In Deutschland ist die Umsetzung der Vorratsdatenspeicherung weiterhin möglich, jedoch durch die Urteile des Bundesverfassungsgerichts und des EuGH stark eingeschränkt. Nach den Anschlägen von Paris auf die Redaktion von „Charlie Hebdo“ wurde von PolitikerInnen der CDU und CSU die Wiedereinführung der Vorratsdatenspeicherung in Deutschland gefordert. Aktuelle Presseberichte, nach denen das Bundesinnen- und das Justizministerium zurzeit an einem neuen Vorstoß zur Vorratsdatenspeicherung arbeiten würden, dementierte Bundesjustizminister Heiko Maas (SPD) postwendend. Es gebe zwar Gespräche zwischen den Ministerien, jedoch bisher ohne neue Ergebnisse. Die Schwierigkeit besteht darin, die Auflagen der Urteile des Europäischen Gerichtshofes und des Bundesverfassungsgerichtes zu erfüllen.

Und wie geht es weiter?

In Frankreich und in Großbritannien werden Verkehrsdaten aktuell weiterhin für zwölf Monate, in Polen sogar 24 Monate lang gespeichert. Auch Tschechien und Rumänien haben die Vorratsdatenspeicherung eingeführt, dort zweifeln die obersten Gerichte jedoch an der Rechtmäßigkeit der Gesetze. In Schweden wurde die EU-Richtlinie zwar umgesetzt, jedoch erst nach einem EuGH-Urteil im Jahr 2012, das sie zur Umsetzung der Richtlinie verurteilte. In den Niederlanden wurde die Vorratsdatenspeicherung vor wenigen Tagen  von einem Gericht in Den Haag außer Kraft gesetzt.

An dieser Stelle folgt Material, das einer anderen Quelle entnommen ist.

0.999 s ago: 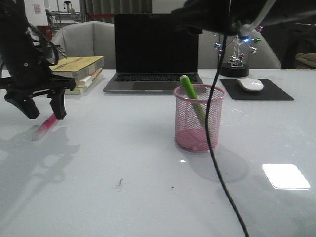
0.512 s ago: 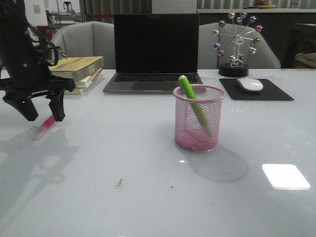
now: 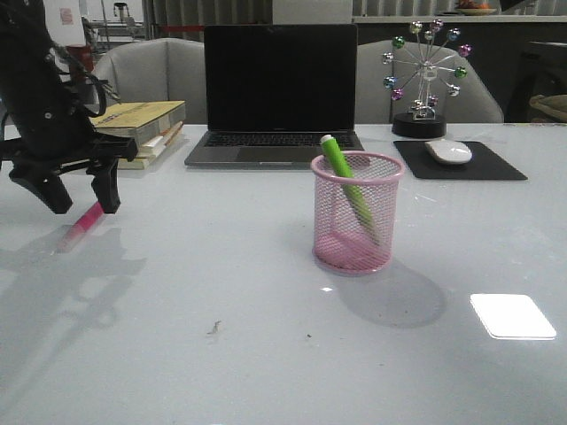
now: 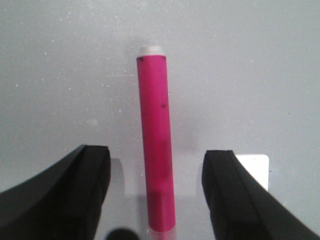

Durch das Urteil des EuGH wurde nur die Pflicht der Umsetzung der Vorratsdatenspeicherung in den EU-Mitgliedsstaaten außer Kraft gesetzt. Es kann jedoch eine neue Richtlinie verabschiedet werden, wenn sie den Kriterien des Urteils entspricht. Seitens der EU-Kommission wurde jedoch betont, man plane zurzeit keine neue Initiative zum Protokollieren von NutzerInnendaten. Auch in Deutschland besteht die Möglichkeit, dass die Vorratsdatenspeicherung wieder eingeführt wird, jedoch müsste eine neue Gesetzesvorlage die Auflagen des EuGH und des Bundesverfassungsgerichts erfüllen.